23. Ceza Dairesi Esas No: 2016/10564 Karar No: 2016/8406 Karar Tarihi: 29.09.2016
Hizmet nedeniyle güveni kötüye kullanma - görevi kötüye kullanma - Yargıtay 23. Ceza Dairesi 2016/10564 Esas 2016/8406 Karar Sayılı İlamı
23. Ceza Dairesi 2016/10564 E. , 2016/8406 K.
"İçtihat Metni"
MAHKEMESİ :Ağır Ceza Mahkemesi SUÇ : Hizmet nedeniyle güveni kötüye kullanma, görevi kötüye kullanma HÜKÜM : Beraat
Dosya incelenerek gereği düşünüldü: ... kayıtlı olarak avukatlık görevini yapan sanıkların, katılandan aldıkları vekaletname gereğince vekil sıfatıyla takip ettikleri ... 2. Asliye Hukuk Mahkemesi"ndeki tapu iptal ve tescil davasında vekillik görevlerini gerektiği gibi yerine getirmedikleri, katılanın bilgisi ve talimatı olmadan davaya konu otel üzerine konulan ihtiyati tedbir kararının kaldırılmasını talep ederek, teminat bedeli olarak daha önce yatırılan 170.000,00 TL"yi 13/12/2007 tarihinde almalarına rağmen katılana vermeyerek uhdelerinde tuttukları, söz konusu davanın katılan aleyhine sonuçlanmasına rağmen sanıkların birlikte verdikleri dilekçe ile temyiz hakkından feragat ederek kararın kesinleşmesine neden oldukları, bu kararın kesinleşmesinden sonra da iadesine karar verilen 228.775,10 TL yargı harcını 07/01/2008 tarihinde almalarına rağmen katılana vermeyerek uhdelerinde tuttukları, bu surette sanıkların hizmet nedeniyle güveni kötüye kullanma ve görevi kötüye kullanma suçunu işledikleri iddia olunan somut olayda, Katılan tarafından imzalandığı kendi beyanı ile kabul edilen, üzerinde her hangi bir tahrifat bulunmadığı da Adli Tıp Raporu ile sabit olan, katılan tarafından sanıklara verilen yazılı talimatlarda “söz konusu davaya ilişkin temyiz hakkından vazgeçilerek kararın kesinleştirilmesinin sağlanması ve teminat bedeli ile yargı harcından da avukatlık ücretlerinin alınmasının” istendiği, sanıklarında söz konusu dava da müvekkilleri olan katılanın
talimatları doğrultusunda hareket ettikleri, dolayısıyla eylem ve işlemlerinin hukuka uygun olduğu ve katılanın yazılı talimatlarına dayandığı, aksi ispat edilemeyen sanık savunmalarından, Adli Tıp Raporundan, katılan ve tanık beyanlarından anlaşıldığından, sanıkların cezalandırılabilmesi için her türlü şüpheden uzak, kesin ve inandırıcı deliller elde edilemediğinden verilen beraat kararında bir isabetsizlik görülmemiştir.
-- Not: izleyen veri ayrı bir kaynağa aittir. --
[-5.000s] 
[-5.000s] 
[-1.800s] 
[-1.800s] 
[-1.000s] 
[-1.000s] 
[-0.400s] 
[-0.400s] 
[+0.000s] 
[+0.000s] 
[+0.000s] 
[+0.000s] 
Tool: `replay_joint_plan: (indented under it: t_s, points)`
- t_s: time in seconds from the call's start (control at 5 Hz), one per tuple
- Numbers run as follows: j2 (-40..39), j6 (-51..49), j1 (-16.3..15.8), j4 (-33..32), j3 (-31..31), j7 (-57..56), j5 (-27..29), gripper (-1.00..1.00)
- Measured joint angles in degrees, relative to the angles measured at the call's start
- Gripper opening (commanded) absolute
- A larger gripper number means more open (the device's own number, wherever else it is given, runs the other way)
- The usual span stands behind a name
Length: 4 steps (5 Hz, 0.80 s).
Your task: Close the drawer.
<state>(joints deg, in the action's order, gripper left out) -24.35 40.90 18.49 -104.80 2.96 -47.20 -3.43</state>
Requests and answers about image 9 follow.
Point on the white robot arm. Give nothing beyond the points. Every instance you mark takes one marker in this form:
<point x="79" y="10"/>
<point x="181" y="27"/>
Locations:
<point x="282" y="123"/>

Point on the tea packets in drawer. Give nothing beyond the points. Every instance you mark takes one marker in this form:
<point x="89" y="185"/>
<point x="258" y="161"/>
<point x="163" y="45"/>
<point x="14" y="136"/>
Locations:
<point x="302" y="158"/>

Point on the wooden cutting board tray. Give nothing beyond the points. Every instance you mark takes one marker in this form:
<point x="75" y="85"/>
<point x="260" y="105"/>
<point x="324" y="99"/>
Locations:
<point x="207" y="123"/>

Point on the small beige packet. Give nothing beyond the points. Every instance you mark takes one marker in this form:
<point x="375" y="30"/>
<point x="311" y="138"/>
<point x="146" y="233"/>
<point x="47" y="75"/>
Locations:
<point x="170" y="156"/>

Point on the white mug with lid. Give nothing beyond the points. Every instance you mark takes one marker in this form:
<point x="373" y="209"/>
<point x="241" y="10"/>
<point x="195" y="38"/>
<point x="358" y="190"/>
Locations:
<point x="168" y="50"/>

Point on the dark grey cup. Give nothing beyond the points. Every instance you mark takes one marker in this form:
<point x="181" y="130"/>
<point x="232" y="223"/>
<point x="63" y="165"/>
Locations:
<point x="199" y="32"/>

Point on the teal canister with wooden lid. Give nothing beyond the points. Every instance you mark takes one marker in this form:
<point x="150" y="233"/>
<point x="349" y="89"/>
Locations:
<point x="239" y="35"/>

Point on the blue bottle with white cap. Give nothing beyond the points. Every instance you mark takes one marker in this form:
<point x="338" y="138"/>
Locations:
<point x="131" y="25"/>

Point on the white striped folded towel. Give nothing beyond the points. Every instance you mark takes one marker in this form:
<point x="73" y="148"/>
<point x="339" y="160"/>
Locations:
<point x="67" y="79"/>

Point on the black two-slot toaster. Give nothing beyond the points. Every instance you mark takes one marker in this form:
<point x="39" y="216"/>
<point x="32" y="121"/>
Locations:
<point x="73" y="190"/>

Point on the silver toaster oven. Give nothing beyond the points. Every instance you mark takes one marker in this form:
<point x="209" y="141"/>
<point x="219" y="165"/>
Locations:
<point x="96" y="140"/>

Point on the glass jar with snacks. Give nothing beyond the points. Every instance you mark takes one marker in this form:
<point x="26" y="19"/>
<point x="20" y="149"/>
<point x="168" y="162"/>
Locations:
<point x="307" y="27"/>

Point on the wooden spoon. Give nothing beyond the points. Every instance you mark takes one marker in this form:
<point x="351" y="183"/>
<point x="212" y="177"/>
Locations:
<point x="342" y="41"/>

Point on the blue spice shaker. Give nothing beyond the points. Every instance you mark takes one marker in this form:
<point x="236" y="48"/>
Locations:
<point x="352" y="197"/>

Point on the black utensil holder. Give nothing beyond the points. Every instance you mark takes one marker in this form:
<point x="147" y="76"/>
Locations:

Yapılan yargılamaya, toplanıp karar yerinde gösterilen delillere, mahkemenin kovuşturma sonuçlarına uygun olarak oluşan kanaat ve takdirine, incelenen dosya kapsamına göre, katılan vekilinin yerinde görülmeyen temyiz itirazlarının reddiyle hükmün ONANMASINA, 29/09/2016 tarihinde oybirliği ile karar verildi.